**What is expected**
Your answer must be the full listing, reproduced exactly.

* * * * * * *

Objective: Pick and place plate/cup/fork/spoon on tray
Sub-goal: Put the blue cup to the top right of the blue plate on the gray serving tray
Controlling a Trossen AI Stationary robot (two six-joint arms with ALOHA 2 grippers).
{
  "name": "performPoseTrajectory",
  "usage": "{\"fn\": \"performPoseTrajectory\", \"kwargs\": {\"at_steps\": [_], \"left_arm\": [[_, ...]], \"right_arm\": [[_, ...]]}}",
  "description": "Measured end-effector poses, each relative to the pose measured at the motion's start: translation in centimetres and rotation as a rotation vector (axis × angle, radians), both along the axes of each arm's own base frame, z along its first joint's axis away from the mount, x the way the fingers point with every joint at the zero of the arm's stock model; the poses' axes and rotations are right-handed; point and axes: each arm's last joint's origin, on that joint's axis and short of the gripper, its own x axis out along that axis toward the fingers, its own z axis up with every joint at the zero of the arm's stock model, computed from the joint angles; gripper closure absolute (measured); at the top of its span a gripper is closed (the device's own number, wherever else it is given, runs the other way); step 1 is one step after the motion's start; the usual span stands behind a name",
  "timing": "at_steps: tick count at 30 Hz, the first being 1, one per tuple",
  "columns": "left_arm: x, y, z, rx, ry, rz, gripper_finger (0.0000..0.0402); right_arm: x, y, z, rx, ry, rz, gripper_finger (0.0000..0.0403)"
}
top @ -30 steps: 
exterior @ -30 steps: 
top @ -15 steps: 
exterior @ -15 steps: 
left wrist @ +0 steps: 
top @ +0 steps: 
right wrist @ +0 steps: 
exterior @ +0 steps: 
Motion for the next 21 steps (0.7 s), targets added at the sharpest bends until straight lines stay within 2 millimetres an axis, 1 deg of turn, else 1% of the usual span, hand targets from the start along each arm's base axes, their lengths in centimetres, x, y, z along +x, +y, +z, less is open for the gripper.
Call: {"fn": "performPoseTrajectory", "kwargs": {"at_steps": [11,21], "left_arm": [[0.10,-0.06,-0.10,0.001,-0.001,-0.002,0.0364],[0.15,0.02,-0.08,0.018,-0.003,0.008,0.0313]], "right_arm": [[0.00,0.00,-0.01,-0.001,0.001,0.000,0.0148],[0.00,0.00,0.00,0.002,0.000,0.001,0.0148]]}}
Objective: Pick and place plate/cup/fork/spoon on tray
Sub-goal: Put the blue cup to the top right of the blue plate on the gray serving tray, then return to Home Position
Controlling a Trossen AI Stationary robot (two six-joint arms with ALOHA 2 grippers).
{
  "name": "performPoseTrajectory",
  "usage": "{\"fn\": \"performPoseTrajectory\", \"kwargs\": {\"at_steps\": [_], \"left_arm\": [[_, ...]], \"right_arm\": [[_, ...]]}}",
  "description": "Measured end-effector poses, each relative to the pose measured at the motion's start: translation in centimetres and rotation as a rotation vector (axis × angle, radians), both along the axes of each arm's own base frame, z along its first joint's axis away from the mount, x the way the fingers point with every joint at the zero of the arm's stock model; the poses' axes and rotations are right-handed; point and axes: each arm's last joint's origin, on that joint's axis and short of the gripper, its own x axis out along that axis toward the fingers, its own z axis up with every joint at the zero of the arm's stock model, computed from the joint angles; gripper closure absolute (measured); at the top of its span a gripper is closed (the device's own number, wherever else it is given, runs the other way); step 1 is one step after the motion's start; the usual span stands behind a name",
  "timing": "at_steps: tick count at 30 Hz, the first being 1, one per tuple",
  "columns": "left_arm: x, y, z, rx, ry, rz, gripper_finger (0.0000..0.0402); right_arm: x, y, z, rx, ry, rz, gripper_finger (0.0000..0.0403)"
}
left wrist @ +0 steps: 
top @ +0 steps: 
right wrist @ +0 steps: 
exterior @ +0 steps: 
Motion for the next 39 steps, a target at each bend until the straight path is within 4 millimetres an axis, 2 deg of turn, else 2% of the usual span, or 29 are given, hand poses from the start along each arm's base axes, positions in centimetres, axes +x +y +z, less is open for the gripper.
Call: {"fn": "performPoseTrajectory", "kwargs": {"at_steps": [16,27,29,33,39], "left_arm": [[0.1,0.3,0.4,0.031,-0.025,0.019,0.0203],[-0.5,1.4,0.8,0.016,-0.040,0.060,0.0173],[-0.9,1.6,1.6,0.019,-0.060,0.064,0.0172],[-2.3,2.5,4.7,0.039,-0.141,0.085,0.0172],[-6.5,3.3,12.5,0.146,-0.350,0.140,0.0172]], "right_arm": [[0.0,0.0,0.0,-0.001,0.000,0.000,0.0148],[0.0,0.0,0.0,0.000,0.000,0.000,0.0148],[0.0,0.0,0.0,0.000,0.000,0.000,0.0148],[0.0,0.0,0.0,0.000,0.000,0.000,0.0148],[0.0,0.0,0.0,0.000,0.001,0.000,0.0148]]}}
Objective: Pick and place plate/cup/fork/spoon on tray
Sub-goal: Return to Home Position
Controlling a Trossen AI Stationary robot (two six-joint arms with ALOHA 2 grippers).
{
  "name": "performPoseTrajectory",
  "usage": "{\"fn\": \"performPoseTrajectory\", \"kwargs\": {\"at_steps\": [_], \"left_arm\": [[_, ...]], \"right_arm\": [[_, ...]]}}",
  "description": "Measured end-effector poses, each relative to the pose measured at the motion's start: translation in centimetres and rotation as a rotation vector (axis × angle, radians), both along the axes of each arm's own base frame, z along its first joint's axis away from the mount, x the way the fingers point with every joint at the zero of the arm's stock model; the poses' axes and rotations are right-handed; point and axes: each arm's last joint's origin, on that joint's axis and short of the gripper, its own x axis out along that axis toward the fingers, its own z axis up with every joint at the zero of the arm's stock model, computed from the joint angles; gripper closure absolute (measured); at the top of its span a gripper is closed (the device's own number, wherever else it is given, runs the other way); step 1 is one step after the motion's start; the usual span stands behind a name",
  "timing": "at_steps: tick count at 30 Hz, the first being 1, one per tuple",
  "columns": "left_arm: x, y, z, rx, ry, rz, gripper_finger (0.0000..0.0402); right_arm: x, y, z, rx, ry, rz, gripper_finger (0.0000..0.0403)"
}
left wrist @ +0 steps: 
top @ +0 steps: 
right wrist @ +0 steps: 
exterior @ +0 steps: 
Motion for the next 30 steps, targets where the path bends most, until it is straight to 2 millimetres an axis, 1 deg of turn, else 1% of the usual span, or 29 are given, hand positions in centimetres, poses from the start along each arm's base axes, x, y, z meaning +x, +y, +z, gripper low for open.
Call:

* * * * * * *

**Result for this task**
Objective: Pick and place plate/cup/fork/spoon on tray
Sub-goal: Put the blue cup to the top right of the blue plate on the gray serving tray
Controlling a Trossen AI Stationary robot (two six-joint arms with ALOHA 2 grippers).
{
  "name": "performPoseTrajectory",
  "usage": "{\"fn\": \"performPoseTrajectory\", \"kwargs\": {\"at_steps\": [_], \"left_arm\": [[_, ...]], \"right_arm\": [[_, ...]]}}",
  "description": "Measured end-effector poses, each relative to the pose measured at the motion's start: translation in centimetres and rotation as a rotation vector (axis × angle, radians), both along the axes of each arm's own base frame, z along its first joint's axis away from the mount, x the way the fingers point with every joint at the zero of the arm's stock model; the poses' axes and rotations are right-handed; point and axes: each arm's last joint's origin, on that joint's axis and short of the gripper, its own x axis out along that axis toward the fingers, its own z axis up with every joint at the zero of the arm's stock model, computed from the joint angles; gripper closure absolute (measured); at the top of its span a gripper is closed (the device's own number, wherever else it is given, runs the other way); step 1 is one step after the motion's start; the usual span stands behind a name",
  "timing": "at_steps: tick count at 30 Hz, the first being 1, one per tuple",
  "columns": "left_arm: x, y, z, rx, ry, rz, gripper_finger (0.0000..0.0402); right_arm: x, y, z, rx, ry, rz, gripper_finger (0.0000..0.0403)"
}
top @ -30 steps: 
exterior @ -30 steps: 
top @ -15 steps: 
exterior @ -15 steps: 
left wrist @ +0 steps: 
top @ +0 steps: 
right wrist @ +0 steps: 
exterior @ +0 steps: 
Motion for the next 21 steps (0.7 s), targets added at the sharpest bends until straight lines stay within 2 millimetres an axis, 1 deg of turn, else 1% of the usual span, hand targets from the start along each arm's base axes, their lengths in centimetres, x, y, z along +x, +y, +z, less is open for the gripper.
Call: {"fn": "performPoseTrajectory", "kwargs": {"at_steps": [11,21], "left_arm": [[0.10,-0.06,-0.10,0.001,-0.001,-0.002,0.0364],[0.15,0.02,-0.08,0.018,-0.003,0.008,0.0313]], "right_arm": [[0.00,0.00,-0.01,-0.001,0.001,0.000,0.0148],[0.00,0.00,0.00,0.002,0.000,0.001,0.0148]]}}
Objective: Pick and place plate/cup/fork/spoon on tray
Sub-goal: Put the blue cup to the top right of the blue plate on the gray serving tray, then return to Home Position
Controlling a Trossen AI Stationary robot (two six-joint arms with ALOHA 2 grippers).
{
  "name": "performPoseTrajectory",
  "usage": "{\"fn\": \"performPoseTrajectory\", \"kwargs\": {\"at_steps\": [_], \"left_arm\": [[_, ...]], \"right_arm\": [[_, ...]]}}",
  "description": "Measured end-effector poses, each relative to the pose measured at the motion's start: translation in centimetres and rotation as a rotation vector (axis × angle, radians), both along the axes of each arm's own base frame, z along its first joint's axis away from the mount, x the way the fingers point with every joint at the zero of the arm's stock model; the poses' axes and rotations are right-handed; point and axes: each arm's last joint's origin, on that joint's axis and short of the gripper, its own x axis out along that axis toward the fingers, its own z axis up with every joint at the zero of the arm's stock model, computed from the joint angles; gripper closure absolute (measured); at the top of its span a gripper is closed (the device's own number, wherever else it is given, runs the other way); step 1 is one step after the motion's start; the usual span stands behind a name",
  "timing": "at_steps: tick count at 30 Hz, the first being 1, one per tuple",
  "columns": "left_arm: x, y, z, rx, ry, rz, gripper_finger (0.0000..0.0402); right_arm: x, y, z, rx, ry, rz, gripper_finger (0.0000..0.0403)"
}
left wrist @ +0 steps: 
top @ +0 steps: 
right wrist @ +0 steps: 
exterior @ +0 steps: 
Motion for the next 39 steps, a target at each bend until the straight path is within 4 millimetres an axis, 2 deg of turn, else 2% of the usual span, or 29 are given, hand poses from the start along each arm's base axes, positions in centimetres, axes +x +y +z, less is open for the gripper.
Call: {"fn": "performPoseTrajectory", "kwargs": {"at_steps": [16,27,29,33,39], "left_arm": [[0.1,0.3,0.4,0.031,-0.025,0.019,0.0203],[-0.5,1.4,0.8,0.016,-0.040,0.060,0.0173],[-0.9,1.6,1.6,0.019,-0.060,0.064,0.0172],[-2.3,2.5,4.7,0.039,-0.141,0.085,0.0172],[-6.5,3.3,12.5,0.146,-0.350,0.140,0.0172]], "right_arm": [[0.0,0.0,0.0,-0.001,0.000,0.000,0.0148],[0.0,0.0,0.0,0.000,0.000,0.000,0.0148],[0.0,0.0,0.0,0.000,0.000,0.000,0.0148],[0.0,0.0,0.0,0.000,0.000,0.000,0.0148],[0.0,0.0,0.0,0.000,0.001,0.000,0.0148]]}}
Objective: Pick and place plate/cup/fork/spoon on tray
Sub-goal: Return to Home Position
Controlling a Trossen AI Stationary robot (two six-joint arms with ALOHA 2 grippers).
{
  "name": "performPoseTrajectory",
  "usage": "{\"fn\": \"performPoseTrajectory\", \"kwargs\": {\"at_steps\": [_], \"left_arm\": [[_, ...]], \"right_arm\": [[_, ...]]}}",
  "description": "Measured end-effector poses, each relative to the pose measured at the motion's start: translation in centimetres and rotation as a rotation vector (axis × angle, radians), both along the axes of each arm's own base frame, z along its first joint's axis away from the mount, x the way the fingers point with every joint at the zero of the arm's stock model; the poses' axes and rotations are right-handed; point and axes: each arm's last joint's origin, on that joint's axis and short of the gripper, its own x axis out along that axis toward the fingers, its own z axis up with every joint at the zero of the arm's stock model, computed from the joint angles; gripper closure absolute (measured); at the top of its span a gripper is closed (the device's own number, wherever else it is given, runs the other way); step 1 is one step after the motion's start; the usual span stands behind a name",
  "timing": "at_steps: tick count at 30 Hz, the first being 1, one per tuple",
  "columns": "left_arm: x, y, z, rx, ry, rz, gripper_finger (0.0000..0.0402); right_arm: x, y, z, rx, ry, rz, gripper_finger (0.0000..0.0403)"
}
left wrist @ +0 steps: 
top @ +0 steps: 
right wrist @ +0 steps: 
exterior @ +0 steps: 
Motion for the next 30 steps, targets where the path bends most, until it is straight to 2 millimetres an axis, 1 deg of turn, else 1% of the usual span, or 29 are given, hand positions in centimetres, poses from the start along each arm's base axes, x, y, z meaning +x, +y, +z, gripper low for open.
Call:

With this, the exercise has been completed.